DenovoProfiling, a webserver dedicated for de novo generated molecule library profiling. We aim to provide a user-friendly public webserver to support the structure and chemical space visualization, scaffold analysis, molecular alignment, drugs profiling, targets and pathway profiling. We integrated cheminformatics tools and databases to provide comprehensive annotations for the de novo generated molecules. We believe that DenovoProfiling could be an efficient tool for user to capture the knowledge of de novo generated molecules quickly.

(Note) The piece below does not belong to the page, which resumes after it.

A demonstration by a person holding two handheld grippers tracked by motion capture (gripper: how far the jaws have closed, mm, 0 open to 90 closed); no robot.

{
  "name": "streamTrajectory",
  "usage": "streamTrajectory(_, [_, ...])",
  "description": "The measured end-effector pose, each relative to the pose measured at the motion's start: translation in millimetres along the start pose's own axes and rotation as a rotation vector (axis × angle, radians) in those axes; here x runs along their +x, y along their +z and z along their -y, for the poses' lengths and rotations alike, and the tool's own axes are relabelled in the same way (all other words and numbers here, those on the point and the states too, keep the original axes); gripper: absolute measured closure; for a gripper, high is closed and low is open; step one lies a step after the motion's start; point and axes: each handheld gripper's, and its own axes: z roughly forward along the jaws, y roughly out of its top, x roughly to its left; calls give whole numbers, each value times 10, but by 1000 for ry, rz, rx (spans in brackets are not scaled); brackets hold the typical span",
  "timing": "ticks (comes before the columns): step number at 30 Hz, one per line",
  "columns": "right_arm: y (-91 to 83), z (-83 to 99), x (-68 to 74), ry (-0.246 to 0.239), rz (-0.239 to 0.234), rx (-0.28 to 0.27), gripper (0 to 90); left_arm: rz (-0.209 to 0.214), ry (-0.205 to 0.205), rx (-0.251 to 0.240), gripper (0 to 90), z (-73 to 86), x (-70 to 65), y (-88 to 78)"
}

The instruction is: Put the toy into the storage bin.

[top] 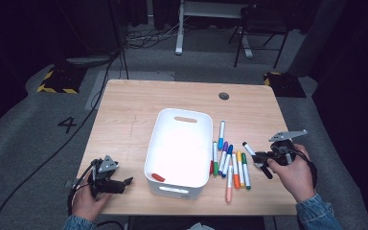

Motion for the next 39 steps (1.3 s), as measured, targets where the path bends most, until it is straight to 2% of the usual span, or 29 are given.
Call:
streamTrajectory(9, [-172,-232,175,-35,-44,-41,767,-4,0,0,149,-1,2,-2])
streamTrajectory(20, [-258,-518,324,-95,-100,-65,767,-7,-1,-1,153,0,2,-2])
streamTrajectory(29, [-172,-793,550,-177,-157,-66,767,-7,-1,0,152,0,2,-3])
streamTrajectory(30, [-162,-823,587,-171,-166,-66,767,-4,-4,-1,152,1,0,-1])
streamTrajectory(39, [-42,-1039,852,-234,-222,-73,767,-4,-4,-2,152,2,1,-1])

Four widely used chemical formats are supported in DenovoProfiling: SDF, SMILES, InChI, and CDX. All those formats files can be uploaded or the file contents can be pasted and submitted to the web server, except for the binary CDX format, which cannot be pasted. The Open Babel (www.openbabel.org) program was used for chemical file format conversion.
|SDF||A chemical-data file formats developed by MDL, for holding information about the atoms, bonds, connectivity and coordinates of multiple molecules.|
|SMILES||The simplified molecular-input line-entry system (SMILES) is a specification in form of a line notation for describing the structure of chemical species using short ASCII strings.|
|InChI||The IUPAC International Chemical Identifier (InChI) is a textual identifier for chemical substances, designed to provide a standard and human-readable way to encode molecular information.|
|CDX||A binary file type created by CambridgeSoft Corporation's ChemDraw chemical structure application.|
User could browse the structures with mapped PubChem Compound ID (CID). The properties including molecular weight, LogP, HBA, HBD, number of rotatable bonds, TPSA are given by clicking upright plus button. The CID is provided at bottom right and linked the PubChem which provides more detailed compound information.

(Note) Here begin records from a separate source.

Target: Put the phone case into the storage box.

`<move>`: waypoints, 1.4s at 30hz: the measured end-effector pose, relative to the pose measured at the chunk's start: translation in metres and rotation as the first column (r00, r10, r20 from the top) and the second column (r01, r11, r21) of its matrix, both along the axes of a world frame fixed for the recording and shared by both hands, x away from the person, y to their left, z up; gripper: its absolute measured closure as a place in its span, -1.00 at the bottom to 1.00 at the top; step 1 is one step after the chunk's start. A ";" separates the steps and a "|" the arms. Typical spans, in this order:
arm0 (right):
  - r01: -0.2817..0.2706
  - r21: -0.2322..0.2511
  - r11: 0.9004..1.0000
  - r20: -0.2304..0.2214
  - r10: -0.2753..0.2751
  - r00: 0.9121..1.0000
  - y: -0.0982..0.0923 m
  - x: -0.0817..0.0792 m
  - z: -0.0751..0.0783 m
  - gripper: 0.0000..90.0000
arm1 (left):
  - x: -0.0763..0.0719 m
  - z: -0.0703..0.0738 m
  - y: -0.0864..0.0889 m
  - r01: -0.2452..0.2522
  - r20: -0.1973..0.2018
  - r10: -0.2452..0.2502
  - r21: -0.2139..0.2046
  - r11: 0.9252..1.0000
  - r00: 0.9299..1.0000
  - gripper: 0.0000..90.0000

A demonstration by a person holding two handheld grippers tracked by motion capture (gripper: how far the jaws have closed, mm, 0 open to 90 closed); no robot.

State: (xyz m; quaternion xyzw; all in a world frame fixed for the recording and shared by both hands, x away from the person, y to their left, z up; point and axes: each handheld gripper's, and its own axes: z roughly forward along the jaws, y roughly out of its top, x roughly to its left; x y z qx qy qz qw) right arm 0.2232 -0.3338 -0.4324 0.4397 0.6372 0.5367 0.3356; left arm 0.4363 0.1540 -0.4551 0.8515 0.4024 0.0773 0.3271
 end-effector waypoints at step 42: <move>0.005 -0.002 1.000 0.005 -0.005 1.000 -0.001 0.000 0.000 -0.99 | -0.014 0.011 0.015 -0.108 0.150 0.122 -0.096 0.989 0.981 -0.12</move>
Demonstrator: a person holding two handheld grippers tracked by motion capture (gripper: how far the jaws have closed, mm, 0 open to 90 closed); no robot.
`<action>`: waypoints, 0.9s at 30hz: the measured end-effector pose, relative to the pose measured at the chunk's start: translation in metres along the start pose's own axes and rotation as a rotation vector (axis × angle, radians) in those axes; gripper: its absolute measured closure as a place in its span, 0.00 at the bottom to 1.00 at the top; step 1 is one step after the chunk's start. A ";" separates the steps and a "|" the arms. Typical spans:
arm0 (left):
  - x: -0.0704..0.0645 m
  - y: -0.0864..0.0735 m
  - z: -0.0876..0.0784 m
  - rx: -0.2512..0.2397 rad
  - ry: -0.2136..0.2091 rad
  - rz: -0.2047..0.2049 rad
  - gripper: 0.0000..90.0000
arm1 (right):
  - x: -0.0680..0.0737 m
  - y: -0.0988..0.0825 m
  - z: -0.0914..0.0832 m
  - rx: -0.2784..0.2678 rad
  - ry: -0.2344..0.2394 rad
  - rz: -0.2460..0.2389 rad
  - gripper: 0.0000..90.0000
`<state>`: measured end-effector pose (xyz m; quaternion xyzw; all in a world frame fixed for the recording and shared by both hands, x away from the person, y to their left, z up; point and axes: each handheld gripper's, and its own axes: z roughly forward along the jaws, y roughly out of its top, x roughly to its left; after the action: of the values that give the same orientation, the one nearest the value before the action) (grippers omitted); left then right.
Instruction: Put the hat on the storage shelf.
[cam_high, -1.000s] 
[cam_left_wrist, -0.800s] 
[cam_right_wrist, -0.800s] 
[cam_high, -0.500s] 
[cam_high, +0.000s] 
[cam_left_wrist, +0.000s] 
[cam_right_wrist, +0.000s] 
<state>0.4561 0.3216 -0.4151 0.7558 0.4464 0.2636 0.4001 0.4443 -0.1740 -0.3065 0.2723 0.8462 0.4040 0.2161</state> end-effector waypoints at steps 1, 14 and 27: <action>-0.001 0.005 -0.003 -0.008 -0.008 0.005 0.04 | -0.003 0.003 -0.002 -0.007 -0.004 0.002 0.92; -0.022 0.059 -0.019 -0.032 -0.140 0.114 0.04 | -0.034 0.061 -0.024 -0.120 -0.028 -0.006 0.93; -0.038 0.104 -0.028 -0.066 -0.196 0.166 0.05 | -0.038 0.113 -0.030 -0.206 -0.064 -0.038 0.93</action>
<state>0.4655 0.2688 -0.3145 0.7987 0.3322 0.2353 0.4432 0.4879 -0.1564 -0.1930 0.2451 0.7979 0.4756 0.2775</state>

Two important approaches：similarity maps and principal components analysis (PCA) were used in DenovoProfiling. The generated similarity heatmap and PCA plots are interactive, which user could move mouse to the target of point, and the corresponding structure is visualized. Meanwhile, the distribution of drug-like properties was also plotted.
Bemis and Murcko (BM) scaffold approach was used to generate the scaffold for de novo generated library. The complexity and cyclicity of the scaffolds and statistics of each scaffold were interactive illustrated with scatter plot and histogram plot. The structures of scaffolds and their number of molecules were illustrated in grid table. The members of molecules for each scaffold could be browsed by clicking the upright plus button.

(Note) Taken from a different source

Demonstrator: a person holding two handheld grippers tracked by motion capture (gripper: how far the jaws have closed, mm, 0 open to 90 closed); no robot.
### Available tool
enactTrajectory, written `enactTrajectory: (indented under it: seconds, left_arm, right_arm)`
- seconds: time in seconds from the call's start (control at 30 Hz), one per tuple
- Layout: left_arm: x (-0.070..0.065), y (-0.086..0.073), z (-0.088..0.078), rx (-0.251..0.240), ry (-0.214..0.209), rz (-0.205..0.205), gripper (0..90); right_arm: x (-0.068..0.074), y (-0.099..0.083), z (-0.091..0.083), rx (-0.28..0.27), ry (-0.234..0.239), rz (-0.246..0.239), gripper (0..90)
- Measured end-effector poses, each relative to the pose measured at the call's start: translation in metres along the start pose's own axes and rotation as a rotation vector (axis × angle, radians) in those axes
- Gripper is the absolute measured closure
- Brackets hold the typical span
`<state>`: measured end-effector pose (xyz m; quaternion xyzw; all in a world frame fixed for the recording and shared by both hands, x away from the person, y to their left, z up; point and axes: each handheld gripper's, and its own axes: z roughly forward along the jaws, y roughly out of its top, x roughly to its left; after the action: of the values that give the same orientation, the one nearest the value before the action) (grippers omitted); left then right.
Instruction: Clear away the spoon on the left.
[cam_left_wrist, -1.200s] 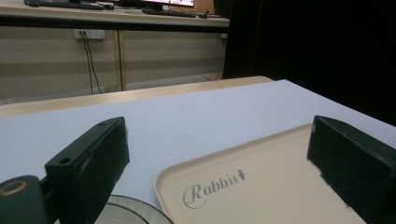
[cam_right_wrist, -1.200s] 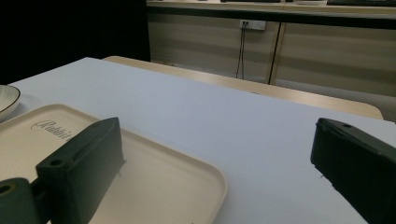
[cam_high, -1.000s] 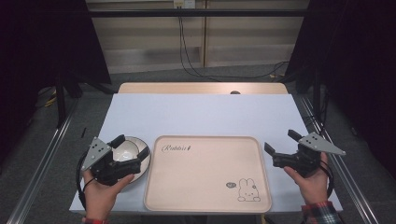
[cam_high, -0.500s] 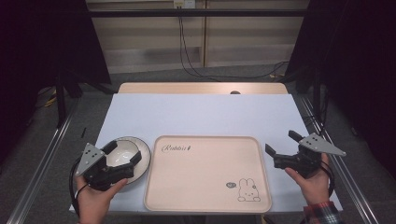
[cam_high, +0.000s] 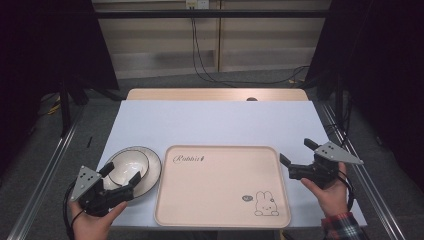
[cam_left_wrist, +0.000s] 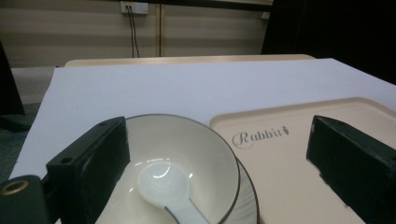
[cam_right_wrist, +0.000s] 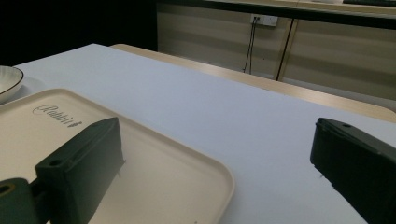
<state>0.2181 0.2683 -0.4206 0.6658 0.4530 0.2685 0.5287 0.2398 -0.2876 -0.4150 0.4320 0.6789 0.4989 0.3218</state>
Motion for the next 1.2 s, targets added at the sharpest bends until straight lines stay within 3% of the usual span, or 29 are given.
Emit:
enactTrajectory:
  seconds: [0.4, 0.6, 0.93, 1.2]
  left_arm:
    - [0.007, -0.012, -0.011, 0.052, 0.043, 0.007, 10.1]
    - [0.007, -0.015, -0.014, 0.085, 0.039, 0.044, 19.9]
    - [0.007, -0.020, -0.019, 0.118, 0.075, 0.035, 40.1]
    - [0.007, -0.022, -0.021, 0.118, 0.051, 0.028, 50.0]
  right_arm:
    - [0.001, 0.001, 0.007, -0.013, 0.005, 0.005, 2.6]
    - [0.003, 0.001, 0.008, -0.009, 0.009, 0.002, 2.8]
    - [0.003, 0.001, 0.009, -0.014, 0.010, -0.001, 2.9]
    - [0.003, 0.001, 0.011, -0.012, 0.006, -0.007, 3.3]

Early estimation of ADMET(Absorption, Distribution, Metabolism, Excretion, and Toxicity) in the discovery phase could reduce the fraction of pharmacokinetics-related and toxicity-related failure in the clinical phases. we collected 13 ADMET datasets (Caco2 Cell Permeability, P-gp Inhibitors, P-gp Substrates, Biodegradability, CYP1A2, CYP3A4, CYP2D6, CYP2C9, CYP2C19, Liver Toxicity, HERG, Acute Oral Toxicity, Carcinogenic Potency) and constructed deep learning models using message passing neural network (MPNN) for ADMET profiling of the de novo generated molecules.
Shape and pharmacophore combined approach in WEGA was used in DenovoProfiling for molecular alignment. User can upload a library of 3D structures, and DenovoProfiling would align all the structures to the first structure of the library. User could browse the alignment results, and select the molecules of interest to see the alignment result.
Drugs structures library were prepared from DrugBank database, and the similarity calculations were carried on between the submitted de novo library and drug library. The grid view and the table view are provided. The DrugBank ID are also provided and linked to original database. Details of these drugs information could be obtained directly.
The ligands and bioactivity data in ChEMBL database were prepared and extracted. The Open Babel was used to generate the unique InChI Key for each structure, then using the InChI Key as query parameter to search against ChEMBL database, the bioactivity data such as Ki, Kd, IC50 and EC50, and corresponding references are extracted. All those results can be analyzed via a user-friendly table view. Those results are also can be downloaded for local analysis. The compound target relations were further illustrated using compound target network. The targets are further enriched to pathways and the KEGG pathways are summarized in table.
DenovoProfiling is constructed using various open databases and tools for different purposes. Here we appreciate their contributions and the tools names, the purposes and the links are list below.
|3||ChemDoodle Web||structure visulaization||web.chemdoodle.com|
|4||3Dmol.js||molecular alignment results||3dmol.csb.pitt.edu|
|6||Open Babel||chemical file format convertion||openbabel.org|
|7||PaDEL||properties and fingerprint calculation||padel.nus.edu.sg/software/padeldescriptor|
|9||Golang||web server language||golang.org|
Research Group for Gut Microbiome and Health (RGGMH) at Guangdong Institute of Microbiology was established by Dr. Liwei Xie and funded by grants from Guangdong Academy of Sciences and Guangdong Institute of Microbiology. The research group focuses on the AI-algorithm development and application in drug design, functional and health benefit small molecules and nature products design and screening, targeting gut microbial dysbiosis-associated metabolic diseases, such as Type 2 diabetes (T2D) and obesity.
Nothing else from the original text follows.